Rater training and norming
Two graduate-level applied linguistics raters completed a structured calibration protocol prior to scoring the study recordings. Training consisted of (a) a rubric walkthrough using anchor exemplars for each score band, (b) independent practice scoring on a set of training recordings not included in the analytic sample, and (c) a norming meeting to finalize scoring rules. The norming protocol specified how mispronunciations were coded (meaning-changing errors vs. accent-related deviations), how hesitation and pausing were treated in the Rate/Speed criterion, and how thresholds for Expression/Prosody were applied consistently across performances (see Appendix E for the training protocol and anchor descriptors).
Double-scoring and inter-rater reliability
To document scoring dependability, a pre-specified random subset of 60 recordings was selected for independent double-scoring, representing 20.1% of the valid reading-fluency sample (valid n = 299). The subset was stratified by preliminary performance quartile to ensure representation across low-to-high performance levels. Inter-rater reliability was estimated using a two-way random-effects intraclass correlation coefficient for absolute agreement, ICC(2,1), for the total oral-fluency subtotal and for each rubric component.
Reliability was excellent for the oral-fluency subtotal: ICC(2,1) = 0.91, 95% CI [0.85, 0.95]. Component-level reliability was also strong: Accuracy (ICC = 0.93), Expression/Prosody (ICC = 0.86), Rate/Speed (ICC = 0.95), and Voice clarity/tone (ICC = 0.88). Full reliability output, including confidence intervals and the component-by-component agreement table, is reported in Appendix E. As a robustness check given the ordinal nature of component scoring, weighted agreement (quadratic weights) was also computed for each component and is reported in Appendix E. Rater training and norming procedures, scoring rules for mispronunciations, pausing, and prosody, and anchor descriptors for all rubric levels are provided in Appendix E.
Adjudication rule
For double-scored cases, discrepancies exceeding 1.0 point on any component were reviewed in a consensus meeting and resolved using the agreed rubric rules. Final analytic scores used the adjudicated value for double-scored recordings and single-rater scores for the remaining recordings (see Appendix E for adjudication procedures).
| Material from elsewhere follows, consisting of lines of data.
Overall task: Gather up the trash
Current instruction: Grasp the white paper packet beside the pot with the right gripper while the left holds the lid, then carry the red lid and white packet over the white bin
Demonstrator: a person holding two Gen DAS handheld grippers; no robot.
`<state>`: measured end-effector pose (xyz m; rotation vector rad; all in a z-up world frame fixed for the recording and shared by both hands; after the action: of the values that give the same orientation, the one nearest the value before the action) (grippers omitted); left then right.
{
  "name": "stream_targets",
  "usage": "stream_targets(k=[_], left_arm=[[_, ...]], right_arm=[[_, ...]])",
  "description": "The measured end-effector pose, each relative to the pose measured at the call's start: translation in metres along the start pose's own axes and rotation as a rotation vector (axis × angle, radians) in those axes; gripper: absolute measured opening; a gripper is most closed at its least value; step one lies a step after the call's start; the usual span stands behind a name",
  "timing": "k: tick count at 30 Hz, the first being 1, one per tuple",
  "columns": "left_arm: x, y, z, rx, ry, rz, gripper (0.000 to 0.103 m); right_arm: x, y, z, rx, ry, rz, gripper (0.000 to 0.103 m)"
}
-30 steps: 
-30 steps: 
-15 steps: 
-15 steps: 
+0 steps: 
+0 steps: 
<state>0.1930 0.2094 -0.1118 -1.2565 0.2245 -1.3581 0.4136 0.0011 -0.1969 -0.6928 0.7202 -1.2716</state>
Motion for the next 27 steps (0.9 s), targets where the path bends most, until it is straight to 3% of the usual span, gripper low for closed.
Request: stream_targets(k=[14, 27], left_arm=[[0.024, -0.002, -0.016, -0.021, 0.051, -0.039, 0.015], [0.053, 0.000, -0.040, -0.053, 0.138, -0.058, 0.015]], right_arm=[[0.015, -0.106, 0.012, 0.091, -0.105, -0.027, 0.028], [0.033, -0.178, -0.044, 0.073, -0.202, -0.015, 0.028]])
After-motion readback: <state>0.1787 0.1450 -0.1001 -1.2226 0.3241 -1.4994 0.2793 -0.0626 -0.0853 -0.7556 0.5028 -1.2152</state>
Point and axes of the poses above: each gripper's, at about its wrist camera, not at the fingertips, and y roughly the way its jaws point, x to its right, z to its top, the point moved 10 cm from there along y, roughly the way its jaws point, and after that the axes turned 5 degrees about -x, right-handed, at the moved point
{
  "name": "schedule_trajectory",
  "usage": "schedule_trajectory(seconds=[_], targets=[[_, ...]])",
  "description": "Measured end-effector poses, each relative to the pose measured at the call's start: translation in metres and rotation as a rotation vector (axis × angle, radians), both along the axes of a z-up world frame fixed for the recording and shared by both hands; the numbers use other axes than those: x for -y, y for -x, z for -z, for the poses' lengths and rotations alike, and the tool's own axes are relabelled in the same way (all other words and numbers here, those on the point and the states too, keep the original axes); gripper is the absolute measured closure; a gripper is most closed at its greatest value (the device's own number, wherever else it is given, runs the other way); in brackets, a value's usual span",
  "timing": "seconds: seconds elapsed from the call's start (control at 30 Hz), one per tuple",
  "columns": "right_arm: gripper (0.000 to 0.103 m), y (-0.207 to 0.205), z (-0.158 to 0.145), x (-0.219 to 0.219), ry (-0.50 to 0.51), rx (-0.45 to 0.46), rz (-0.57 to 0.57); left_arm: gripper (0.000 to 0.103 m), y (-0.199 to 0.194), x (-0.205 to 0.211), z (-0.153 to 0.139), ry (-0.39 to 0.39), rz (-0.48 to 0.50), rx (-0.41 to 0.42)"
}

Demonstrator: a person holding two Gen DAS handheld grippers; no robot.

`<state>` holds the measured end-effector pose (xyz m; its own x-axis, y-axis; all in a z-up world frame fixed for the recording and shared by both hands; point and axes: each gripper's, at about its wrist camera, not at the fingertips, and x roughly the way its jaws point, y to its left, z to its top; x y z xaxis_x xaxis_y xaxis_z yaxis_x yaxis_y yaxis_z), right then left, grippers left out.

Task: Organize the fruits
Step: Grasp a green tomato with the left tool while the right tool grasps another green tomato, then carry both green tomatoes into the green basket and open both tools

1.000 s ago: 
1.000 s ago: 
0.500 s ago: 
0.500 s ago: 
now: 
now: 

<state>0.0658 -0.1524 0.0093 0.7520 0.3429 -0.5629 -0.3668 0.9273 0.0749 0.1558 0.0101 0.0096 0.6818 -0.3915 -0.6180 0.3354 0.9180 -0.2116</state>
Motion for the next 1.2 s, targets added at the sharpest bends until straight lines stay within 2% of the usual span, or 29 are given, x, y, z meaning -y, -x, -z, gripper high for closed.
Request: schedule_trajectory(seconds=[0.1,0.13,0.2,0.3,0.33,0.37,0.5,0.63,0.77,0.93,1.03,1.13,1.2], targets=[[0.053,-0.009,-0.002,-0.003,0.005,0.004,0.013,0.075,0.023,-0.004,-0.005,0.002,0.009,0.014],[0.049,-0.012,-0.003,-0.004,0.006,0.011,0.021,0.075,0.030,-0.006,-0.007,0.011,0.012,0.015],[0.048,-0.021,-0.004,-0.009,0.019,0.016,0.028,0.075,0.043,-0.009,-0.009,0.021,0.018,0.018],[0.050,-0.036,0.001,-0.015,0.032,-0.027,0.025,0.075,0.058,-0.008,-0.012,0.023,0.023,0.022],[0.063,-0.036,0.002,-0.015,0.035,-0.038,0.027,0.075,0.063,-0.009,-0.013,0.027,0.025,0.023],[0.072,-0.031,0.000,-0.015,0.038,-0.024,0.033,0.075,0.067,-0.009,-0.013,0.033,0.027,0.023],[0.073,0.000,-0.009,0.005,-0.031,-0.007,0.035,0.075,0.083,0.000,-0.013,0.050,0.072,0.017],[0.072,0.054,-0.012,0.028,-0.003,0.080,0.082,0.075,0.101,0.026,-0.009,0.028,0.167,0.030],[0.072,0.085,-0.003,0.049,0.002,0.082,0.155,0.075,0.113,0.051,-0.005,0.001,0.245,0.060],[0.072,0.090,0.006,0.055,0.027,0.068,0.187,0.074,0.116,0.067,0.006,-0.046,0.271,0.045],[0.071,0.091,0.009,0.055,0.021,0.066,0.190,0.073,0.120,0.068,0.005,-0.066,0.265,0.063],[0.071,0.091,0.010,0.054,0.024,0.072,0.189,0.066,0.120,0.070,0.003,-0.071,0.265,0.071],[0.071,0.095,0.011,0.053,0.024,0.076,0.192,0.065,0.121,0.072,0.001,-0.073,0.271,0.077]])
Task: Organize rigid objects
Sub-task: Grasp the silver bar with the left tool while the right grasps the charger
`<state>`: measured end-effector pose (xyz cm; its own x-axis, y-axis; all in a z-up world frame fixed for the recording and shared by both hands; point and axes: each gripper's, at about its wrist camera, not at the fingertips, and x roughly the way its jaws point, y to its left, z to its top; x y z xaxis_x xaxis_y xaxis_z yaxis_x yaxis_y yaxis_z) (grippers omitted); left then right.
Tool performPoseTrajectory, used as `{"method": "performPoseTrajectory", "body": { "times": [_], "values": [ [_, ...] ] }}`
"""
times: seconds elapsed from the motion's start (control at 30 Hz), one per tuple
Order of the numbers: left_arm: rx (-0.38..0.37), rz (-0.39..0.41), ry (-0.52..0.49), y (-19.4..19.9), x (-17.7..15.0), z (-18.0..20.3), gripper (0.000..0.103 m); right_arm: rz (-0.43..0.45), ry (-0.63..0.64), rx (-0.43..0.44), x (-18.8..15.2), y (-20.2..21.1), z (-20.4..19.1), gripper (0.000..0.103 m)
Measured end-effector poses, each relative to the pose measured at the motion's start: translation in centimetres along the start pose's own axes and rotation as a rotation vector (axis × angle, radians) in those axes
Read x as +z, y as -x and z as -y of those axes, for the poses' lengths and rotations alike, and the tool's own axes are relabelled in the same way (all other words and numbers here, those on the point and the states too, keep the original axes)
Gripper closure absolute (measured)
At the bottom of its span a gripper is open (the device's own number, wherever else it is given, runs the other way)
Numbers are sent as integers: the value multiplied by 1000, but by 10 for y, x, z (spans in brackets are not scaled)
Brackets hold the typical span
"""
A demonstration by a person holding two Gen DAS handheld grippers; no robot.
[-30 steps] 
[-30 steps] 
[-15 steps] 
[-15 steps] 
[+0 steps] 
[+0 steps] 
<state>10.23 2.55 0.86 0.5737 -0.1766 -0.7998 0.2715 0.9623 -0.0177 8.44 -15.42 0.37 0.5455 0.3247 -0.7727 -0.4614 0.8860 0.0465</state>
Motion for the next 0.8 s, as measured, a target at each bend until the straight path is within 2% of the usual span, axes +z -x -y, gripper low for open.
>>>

Comprehension item diagnostics
Because the comprehension subtest included four items, item-level diagnostics are reported descriptively, including proportion correct and basic difficulty indicators (see Appendix F). Internal consistency indices (e.g., KR-20) are reported in Appendix F but interpreted cautiously due to the small item count.
Procedure
Ethical approval was obtained from the Beni-Suef University Faculty of Education ethics/IRB (Ref: BSU-FoE-01-12-0025) and aligned with the Supreme Council of Universities’ directives (correspondence dated 28/03/2023, Article 25). Participation was voluntary; students were informed of the purpose, confidentiality, right to withdraw, and data use. Written or electronic informed consent was obtained prior to data collection.
A pilot study (n ≈ 30; not included in the final analyses) was conducted to check item clarity, survey duration, and feasibility of administering the reading task. Minor wording adjustments were made based on pilot feedback.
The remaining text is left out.